The way forward for newspapers
As the newspaper industry struggles to cope with its declining physical sales, analysts propose the solution going forward.
The daily and Sunday newspapers in the UK are hardly making a profit. Sales are dropping with each passing year. Previously, we talked about how shareholder expectations played a major role in the downward spiral of a once flourishing industry. But, is there a way to revive this medium?
Dr Roman Gerodimos, senior lecturer in Global Current Affairs at Bournemouth University, said, ‘Local newspapers fail to have a hook with the younger generation. People don’t dislike newspapers, it’s just that the current system is not working; something like i on the other hand, is working.’
According to the Audit Bureau of Circulations, the i had a daily circulation of over 100,000 copies in January this year. In the same post, Andrew Mullins, managing director of i and The Independent, said: ‘i’s first ABC figures prove that our belief in quality print media has not been misplaced.’
One year back The Times introduced the paywall. It immediately lost 90% of its online readership. A year on, it claims to have 100,000 subscribers behind its paywall. These individuals pay £2 a month for exclusive content.
Blogger, journalist and co-author of The Online Journalism Handbook, Paul Bradshaw, discusses the shortcomings of the paywall, its benefits and the importance of standing out when you’re behind one:
Chris Wheal, former editor of Insurance Times and contributor to The Guardian says, ‘When people go onto Amazon, they go to PayPal. People will forget that there was a brief period where everything on the net was free; they will get used to paying.’
But best-selling author Andy McDermott, whose novels have been sold in 30 countries and translated in 25 languages worldwide says, ‘If I find a paywall, I won’t bother reading it. If its news, I’ll read it on the BBC. I’m sure Rupert Murdoch hates the fact that we have a publicly funded body like the BBC for something he could have used to his benefit.’
Dr Gerodimos says that brand loyalty will play a big part in determining whether people will pay for exclusive content.
What are the other options newspapers have at their disposal to entice audiences in an age where they are fighting for attention with other forms of online and offline communication?
Multimedia and apps
Wheal says it all comes down to multimedia and utilizing all the tools on the web.

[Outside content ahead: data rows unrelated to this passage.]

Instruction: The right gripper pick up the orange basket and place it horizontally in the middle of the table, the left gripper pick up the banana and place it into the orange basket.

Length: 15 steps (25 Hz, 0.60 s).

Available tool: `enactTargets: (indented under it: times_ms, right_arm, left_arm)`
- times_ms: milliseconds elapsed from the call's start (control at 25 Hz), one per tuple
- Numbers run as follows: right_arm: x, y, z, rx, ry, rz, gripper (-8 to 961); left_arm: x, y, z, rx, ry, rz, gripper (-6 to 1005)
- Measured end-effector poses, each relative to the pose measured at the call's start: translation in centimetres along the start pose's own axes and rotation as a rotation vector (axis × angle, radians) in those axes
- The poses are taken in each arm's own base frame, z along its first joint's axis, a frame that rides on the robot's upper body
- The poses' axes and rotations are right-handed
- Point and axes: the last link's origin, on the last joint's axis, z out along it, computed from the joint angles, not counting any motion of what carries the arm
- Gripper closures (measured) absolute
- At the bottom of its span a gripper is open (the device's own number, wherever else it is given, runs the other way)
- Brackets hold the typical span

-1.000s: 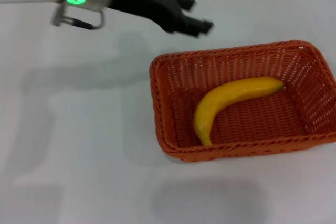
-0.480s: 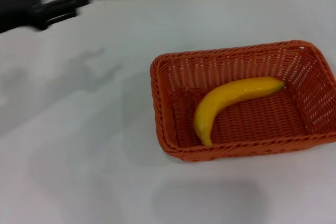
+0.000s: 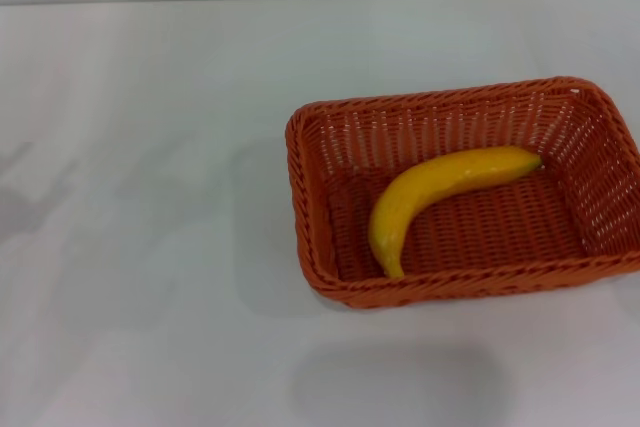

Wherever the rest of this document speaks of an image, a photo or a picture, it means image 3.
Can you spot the yellow plastic banana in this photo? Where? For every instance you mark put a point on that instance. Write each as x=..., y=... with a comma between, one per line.
x=430, y=182

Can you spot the orange woven plastic basket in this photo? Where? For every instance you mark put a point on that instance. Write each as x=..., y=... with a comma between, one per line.
x=490, y=242

‘Local newspapers need to engage with audiences better. They are getting boring and mundane. Journalists need to be able to do audio, video and learn how to use social media. You need to engage with your readers. They are no longer passive consumers of content.’

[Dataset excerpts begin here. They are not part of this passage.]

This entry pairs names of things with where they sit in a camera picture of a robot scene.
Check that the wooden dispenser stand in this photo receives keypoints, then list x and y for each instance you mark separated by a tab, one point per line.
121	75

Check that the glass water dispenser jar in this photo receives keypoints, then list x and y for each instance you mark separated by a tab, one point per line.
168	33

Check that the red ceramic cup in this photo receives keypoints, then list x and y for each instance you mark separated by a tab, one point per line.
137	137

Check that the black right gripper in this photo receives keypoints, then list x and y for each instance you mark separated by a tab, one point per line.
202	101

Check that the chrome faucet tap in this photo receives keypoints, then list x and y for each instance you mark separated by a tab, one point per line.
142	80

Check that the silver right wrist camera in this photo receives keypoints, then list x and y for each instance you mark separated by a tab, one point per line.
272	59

Bradshaw says a new platform has emerged with the evolution of tablets like the iPad: ‘Newspapers today are having to deal with different types of consumption behaviour across multiple platforms. Apps can look attractive as there’s a payment mechanism built into it. But it can be misleadingly easy to think that you’re going to put out content and people will pay for it. People still have browsers on those platforms and can still access content for free.’
But media mogul Rupert Murdoch believes that the iPad will be the “game changer” for newspapers. His son James Murdoch, News Corp’s Europe and Asia chief told this website, ‘The problem with apps is that they are much more directly cannibalistic of the print products than the website. People interact with it much more like they do with the traditional product.’
Will apps be the future or will interactive multimedia determine the way news is shaped and consumed? Guess we’ll just have to take our ‘tablet’ and keep an eye on the web.